I did a thread related to this topic to do with music here:

http://www.talkclassical.com/17881-music-banned.html

The examples I gave of my OP of Copland and Kodaly where slightly off the mark, those two pieces where not literally banned (more like practically banned, or just shoved aside and not played due to the prevailing political climate at the time, but both composers saw those winds change and where eventually honoured or at least respected by subsequent governments).

Another to do with non-classical music here:

http://www.talkclassical.com/20713-censorship-banning-non-classical.html


----------



## ArtMusic (Jan 5, 2013)

arpeggio said:


> ...
> I think Xenakis' music was banned in Greece for many years.


I never knew that. Why was his music banned?


----------



## brianvds (May 1, 2013)

SONNET CLV said:


> You'll find a lot of information online on what is termed _entartete_ or "degenerate" music, music that was banned by the Nazis. Several record companies have issues series devoted to such music. One is DECCA. Here is part of the blurb from the DECCA website:
> 
> Most of the musicians affected by this absurd censorship - performers, composers, musicologists and teachers - were forced to emigrate or killed, causing a serious drain of talent in European musical life, the consequences of which have scarcely been recognized or appreciated even today.
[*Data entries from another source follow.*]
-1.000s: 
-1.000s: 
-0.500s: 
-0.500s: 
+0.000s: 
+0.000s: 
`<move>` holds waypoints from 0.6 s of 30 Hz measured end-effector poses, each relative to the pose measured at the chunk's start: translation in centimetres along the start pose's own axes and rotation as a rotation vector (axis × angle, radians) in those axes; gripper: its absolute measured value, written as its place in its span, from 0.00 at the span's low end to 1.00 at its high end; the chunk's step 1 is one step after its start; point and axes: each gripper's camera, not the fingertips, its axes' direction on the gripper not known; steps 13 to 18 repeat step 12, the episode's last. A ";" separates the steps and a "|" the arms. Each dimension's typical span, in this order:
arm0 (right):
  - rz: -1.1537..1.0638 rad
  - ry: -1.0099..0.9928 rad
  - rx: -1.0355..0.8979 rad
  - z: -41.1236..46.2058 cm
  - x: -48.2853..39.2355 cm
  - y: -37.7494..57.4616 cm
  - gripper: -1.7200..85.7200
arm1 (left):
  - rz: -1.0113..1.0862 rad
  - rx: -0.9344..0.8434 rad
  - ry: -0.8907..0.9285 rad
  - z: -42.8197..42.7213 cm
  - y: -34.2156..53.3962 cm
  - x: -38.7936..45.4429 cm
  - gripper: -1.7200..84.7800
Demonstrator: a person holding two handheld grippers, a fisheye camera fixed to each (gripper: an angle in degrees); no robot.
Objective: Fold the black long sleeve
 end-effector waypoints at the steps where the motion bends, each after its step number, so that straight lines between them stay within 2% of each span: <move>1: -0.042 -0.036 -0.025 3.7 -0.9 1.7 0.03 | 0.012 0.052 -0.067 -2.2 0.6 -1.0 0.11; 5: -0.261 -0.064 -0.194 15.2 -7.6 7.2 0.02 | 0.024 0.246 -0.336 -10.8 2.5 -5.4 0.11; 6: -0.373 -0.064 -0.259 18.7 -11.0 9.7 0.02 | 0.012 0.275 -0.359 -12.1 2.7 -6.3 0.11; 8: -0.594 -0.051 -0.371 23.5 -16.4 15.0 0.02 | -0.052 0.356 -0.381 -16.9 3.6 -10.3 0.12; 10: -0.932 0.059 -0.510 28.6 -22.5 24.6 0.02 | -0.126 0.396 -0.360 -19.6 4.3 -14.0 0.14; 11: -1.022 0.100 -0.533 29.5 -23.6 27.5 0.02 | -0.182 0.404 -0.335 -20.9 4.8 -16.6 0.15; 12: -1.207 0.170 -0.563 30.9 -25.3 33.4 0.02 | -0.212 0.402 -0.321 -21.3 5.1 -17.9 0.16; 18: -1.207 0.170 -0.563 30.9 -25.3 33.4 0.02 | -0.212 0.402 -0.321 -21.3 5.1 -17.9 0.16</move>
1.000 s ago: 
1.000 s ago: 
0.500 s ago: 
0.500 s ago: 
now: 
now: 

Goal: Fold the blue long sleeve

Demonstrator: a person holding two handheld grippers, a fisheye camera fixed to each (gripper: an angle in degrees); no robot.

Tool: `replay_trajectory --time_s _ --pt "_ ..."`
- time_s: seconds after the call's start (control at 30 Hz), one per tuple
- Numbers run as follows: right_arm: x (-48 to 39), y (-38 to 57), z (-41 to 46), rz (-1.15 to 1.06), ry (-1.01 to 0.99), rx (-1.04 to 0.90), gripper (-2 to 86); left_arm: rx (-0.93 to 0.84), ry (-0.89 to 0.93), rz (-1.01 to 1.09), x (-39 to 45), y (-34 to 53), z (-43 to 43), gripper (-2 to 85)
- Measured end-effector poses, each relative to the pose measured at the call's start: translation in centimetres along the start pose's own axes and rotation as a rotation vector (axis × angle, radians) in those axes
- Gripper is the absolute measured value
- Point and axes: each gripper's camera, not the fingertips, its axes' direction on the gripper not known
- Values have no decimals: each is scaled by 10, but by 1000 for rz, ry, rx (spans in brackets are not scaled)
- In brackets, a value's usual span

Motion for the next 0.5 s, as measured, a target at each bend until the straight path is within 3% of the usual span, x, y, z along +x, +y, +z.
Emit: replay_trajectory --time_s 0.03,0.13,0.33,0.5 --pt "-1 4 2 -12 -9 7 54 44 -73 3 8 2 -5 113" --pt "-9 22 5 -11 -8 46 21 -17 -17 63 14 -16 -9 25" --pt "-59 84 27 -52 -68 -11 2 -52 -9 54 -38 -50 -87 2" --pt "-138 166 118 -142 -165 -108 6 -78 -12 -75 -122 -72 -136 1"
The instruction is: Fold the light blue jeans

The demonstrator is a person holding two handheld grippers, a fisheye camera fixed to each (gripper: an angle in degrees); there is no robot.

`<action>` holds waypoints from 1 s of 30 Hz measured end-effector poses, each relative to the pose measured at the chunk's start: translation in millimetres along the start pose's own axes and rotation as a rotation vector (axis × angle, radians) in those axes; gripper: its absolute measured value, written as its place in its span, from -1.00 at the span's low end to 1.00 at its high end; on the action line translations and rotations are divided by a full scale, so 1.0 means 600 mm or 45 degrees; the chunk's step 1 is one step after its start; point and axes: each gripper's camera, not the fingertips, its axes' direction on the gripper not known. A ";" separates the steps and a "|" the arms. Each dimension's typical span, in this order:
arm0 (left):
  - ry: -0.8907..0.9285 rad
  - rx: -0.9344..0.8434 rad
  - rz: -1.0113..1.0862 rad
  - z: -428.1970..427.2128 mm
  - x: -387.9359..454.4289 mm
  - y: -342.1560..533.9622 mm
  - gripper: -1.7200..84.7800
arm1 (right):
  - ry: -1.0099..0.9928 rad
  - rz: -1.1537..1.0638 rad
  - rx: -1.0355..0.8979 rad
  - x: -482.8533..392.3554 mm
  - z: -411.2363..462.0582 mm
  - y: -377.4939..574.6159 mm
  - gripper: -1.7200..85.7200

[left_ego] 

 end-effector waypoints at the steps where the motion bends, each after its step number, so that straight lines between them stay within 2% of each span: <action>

And of course, it weren't just the arts either - the Nazis also drove the cream of European science out of Europe. Most notably, almost all Europe's top nuclear physicists ended up working for the Americans, where it turned out that "Jewish science" is actually pretty handy to have around if you're trying to win a war...


----------



## arpeggio (Oct 4, 2012)

ArtMusic said:


> I never knew that. Why was his music banned?


I really do not know the details. Maybe someone who knows more about Xenakis could clarify. I could be wrong.


----------